━━━ Dataset section
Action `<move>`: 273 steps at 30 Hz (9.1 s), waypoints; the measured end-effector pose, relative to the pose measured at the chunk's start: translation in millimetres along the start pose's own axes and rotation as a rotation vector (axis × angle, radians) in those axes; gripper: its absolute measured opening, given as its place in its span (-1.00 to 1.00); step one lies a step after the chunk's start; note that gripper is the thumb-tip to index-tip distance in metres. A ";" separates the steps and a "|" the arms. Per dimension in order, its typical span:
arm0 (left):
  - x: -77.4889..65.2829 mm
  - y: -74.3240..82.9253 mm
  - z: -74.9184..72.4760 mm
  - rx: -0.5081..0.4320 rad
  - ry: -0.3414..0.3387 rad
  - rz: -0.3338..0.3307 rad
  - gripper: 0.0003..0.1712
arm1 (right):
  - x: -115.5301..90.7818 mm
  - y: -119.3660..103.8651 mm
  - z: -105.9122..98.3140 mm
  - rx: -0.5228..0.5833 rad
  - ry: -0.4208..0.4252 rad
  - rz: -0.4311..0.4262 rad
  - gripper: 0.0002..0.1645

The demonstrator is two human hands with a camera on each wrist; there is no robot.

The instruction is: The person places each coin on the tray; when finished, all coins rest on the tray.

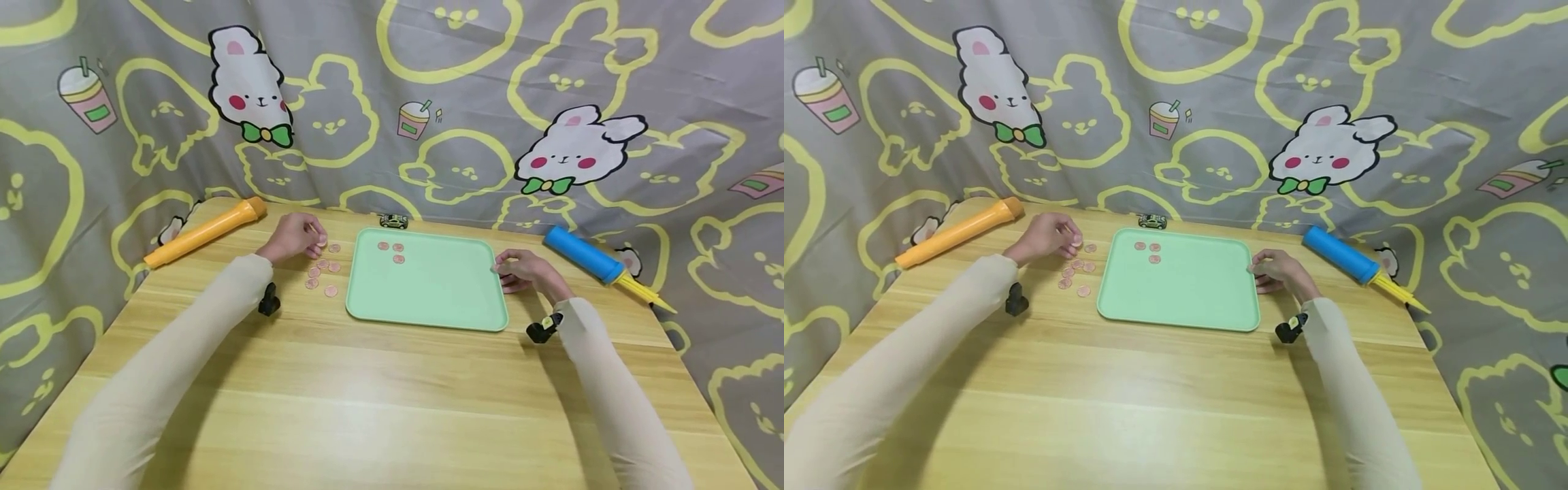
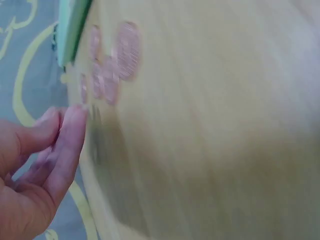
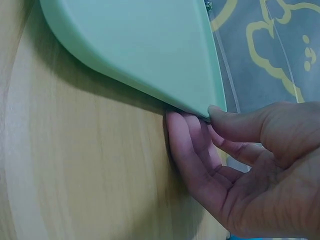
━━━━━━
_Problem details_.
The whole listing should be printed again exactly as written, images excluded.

_Written response_.
Action `<move>`: 273 steps at 30 Hz (9.1 s), waypoints; the measured end-effector pose, relative to the pose measured at the chunk's start: translation in millimetres along the start pose's own axes and rotation as a rotation vector (axis × angle, radians) in those axes; gripper: its absolute measured opening, given as its place in its span (-1.00 to 1.00); step one lies a step after the chunk's start; note that gripper is the thumb-tip to index-tip distance in metres. A ";" separates the steps and a "|" the arms. Per dimension in order, its typical span:
arm0 (left):
  - x: -77.4889..65.2829 mm
  - y: -74.3240..82.9253 mm
  - z: -74.9184..72.4760 mm
  - rx: -0.5081..0.4320 rad
  - ry: -0.3414..0.3387 rad
  - rz: -0.3338..0.3307 rad
  - gripper: 0.0003..0.1712
arm1 (right):
  - x: -115.5301..90.7818 mm
  - y: -119.3660..103.8651 mm
  - z: -105.9122..98.3140 mm
  - rx: -0.5228..0.5833 rad
  - ry: -0.4208..0.4252 rad
  - rz: -0.4311..0.4262 rad
  - gripper: 0.0002..0.1645

The demonstrator is two human hands with a camera on each wrist; there is no robot.

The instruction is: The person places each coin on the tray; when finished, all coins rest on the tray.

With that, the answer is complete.